Nigeria is facing an unprecedented currency crisis with the exchange rate at the black market crashing to as low as N523 against the dollar following the ban of the sale of forex to BDCs. The currency has since appreciated to about N505/$1 since the ban was announced over a week ago. Yet, analysts point to the country’s inability to attract foreign exchange as a major reason for the currency crisis.
Nigeria’s typically relies heavily on Foreign Portfolio Investments (FPI) to boost reserves, however, forex inflow from portfolio investors remains at historical lows. Recent data from the National Bureau of Statistics reveal Nigeria received a sum of $1.53 billion in FPIs in the first half of 2021 compared to $4.69 and $8.6 billion in the same period in 2020 and 2019 respectively.
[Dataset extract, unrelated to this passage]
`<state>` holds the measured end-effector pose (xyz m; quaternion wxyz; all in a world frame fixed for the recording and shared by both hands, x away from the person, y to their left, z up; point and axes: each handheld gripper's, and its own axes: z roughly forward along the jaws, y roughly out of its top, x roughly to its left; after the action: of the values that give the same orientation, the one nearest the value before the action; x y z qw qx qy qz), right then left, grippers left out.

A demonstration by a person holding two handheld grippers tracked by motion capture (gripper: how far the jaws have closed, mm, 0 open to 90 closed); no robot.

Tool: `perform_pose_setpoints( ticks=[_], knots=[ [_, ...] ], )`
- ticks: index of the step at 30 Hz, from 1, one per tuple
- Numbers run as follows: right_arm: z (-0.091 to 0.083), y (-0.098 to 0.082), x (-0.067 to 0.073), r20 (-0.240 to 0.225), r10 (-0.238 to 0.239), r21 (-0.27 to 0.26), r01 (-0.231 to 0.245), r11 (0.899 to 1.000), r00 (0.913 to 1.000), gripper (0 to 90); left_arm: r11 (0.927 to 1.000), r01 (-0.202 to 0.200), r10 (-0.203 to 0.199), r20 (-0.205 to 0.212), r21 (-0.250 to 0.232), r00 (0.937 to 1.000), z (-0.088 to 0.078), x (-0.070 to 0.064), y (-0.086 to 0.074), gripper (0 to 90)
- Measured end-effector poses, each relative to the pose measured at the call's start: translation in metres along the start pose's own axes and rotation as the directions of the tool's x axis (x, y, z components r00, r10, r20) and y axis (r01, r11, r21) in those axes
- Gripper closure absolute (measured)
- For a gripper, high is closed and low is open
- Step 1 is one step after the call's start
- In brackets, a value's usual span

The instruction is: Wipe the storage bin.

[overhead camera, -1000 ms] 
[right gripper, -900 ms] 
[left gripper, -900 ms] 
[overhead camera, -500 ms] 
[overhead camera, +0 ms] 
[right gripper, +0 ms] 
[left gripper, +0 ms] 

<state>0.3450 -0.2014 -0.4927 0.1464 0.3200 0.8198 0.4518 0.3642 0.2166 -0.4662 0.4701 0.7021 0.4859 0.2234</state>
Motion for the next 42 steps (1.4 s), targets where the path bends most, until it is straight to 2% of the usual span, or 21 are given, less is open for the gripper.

Total capital importation has declined to $2.7 billion from $7.1 billion and $14.3 billion in the same period in 2020 and 2019 respectively.
However, the latest IMF loans may come as a significant boost to the country’s external reserves when it is disbursed anytime from August 23rd this year. The increase in reserve will surely arm the central bank’s forex liquidity and support capabilities. The Central Bank typically intervenes in the forex liquidity market via frequent sales at the I&E Window.
Another likely forex liquidity boost may arise from the government’s plan sale of Eurobonds later this year in line with the funding plans for the country’s budget deficit. Back in April, Nairametrics reported that the Debt Management Office planned to issue Eurobonds for 2021 of about $6.2 billion. The government has now appointed transaction advisers for the sale.
The government has picked JP Morgan, Citigroup, Standard Chartered and Goldman Sachs as international bookrunners on the $6.2 billion Eurobond issue. Others are Chapel Hill Denham Advisory Services Ltd as Nigerian Bookrunner, FSDH Merchant Bank Ltd as Financial Adviser, White & Case LLP as International Legal Adviser and Banwo & Ighodalo as Nigerian Legal Adviser.
A combination of Eurobonds and the IMF Facility could increase Nigeria’s external reserves by close to $10 billion an amount that will most likely reflect in a stronger exchange rate between the naira and the dollar. However, Nairametrics does not expect this to reflect earlier than the fourth quarter assuming all things remain equal.